◆ **Task objective**
Take the lines below between the one holding "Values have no" and the one holding "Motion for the", inclusive, and copy them exactly. Add nothing.

◆ **Input data**
=-=-=
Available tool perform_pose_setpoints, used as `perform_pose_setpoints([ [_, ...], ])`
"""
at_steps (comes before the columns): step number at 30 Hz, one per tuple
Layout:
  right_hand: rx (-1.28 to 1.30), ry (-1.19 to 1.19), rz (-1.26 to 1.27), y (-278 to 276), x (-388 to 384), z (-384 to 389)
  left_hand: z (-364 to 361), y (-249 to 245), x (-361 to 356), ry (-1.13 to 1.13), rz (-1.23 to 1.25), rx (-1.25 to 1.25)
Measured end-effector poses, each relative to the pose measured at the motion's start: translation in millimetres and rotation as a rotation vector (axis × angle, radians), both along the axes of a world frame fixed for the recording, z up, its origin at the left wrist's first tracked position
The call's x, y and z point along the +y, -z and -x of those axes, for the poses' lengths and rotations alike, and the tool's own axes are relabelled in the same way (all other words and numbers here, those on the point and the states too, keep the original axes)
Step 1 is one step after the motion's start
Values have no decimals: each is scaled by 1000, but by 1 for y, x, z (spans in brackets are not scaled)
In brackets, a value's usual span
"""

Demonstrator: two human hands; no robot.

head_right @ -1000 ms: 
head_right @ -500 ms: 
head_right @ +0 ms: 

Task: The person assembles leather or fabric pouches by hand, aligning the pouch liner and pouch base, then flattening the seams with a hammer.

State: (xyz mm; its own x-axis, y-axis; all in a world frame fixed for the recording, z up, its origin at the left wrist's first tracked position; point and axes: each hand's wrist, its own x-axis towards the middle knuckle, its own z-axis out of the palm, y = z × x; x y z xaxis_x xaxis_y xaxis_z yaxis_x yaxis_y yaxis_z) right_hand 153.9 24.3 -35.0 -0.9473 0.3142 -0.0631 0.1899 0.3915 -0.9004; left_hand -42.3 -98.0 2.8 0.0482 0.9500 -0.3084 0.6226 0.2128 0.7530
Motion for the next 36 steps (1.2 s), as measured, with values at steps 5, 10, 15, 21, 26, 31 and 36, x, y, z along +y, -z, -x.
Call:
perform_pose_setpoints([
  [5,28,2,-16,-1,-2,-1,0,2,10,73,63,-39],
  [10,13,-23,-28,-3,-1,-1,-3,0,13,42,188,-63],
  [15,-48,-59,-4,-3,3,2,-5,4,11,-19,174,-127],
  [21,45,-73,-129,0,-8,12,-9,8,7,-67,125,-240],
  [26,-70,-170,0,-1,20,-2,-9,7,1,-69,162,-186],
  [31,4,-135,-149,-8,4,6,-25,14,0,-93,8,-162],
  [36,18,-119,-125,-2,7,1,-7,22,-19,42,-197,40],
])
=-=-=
◆ **The completed task**
Values have no decimals: each is scaled by 1000, but by 1 for y, x, z (spans in brackets are not scaled)
In brackets, a value's usual span
"""

Demonstrator: two human hands; no robot.

head_right @ -1000 ms: 
head_right @ -500 ms: 
head_right @ +0 ms: 

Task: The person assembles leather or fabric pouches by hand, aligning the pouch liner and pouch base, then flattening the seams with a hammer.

State: (xyz mm; its own x-axis, y-axis; all in a world frame fixed for the recording, z up, its origin at the left wrist's first tracked position; point and axes: each hand's wrist, its own x-axis towards the middle knuckle, its own z-axis out of the palm, y = z × x; x y z xaxis_x xaxis_y xaxis_z yaxis_x yaxis_y yaxis_z) right_hand 153.9 24.3 -35.0 -0.9473 0.3142 -0.0631 0.1899 0.3915 -0.9004; left_hand -42.3 -98.0 2.8 0.0482 0.9500 -0.3084 0.6226 0.2128 0.7530
Motion for the next 36 steps (1.2 s), as measured, with values at steps 5, 10, 15, 21, 26, 31 and 36, x, y, z along +y, -z, -x.

With this, the answer is finished.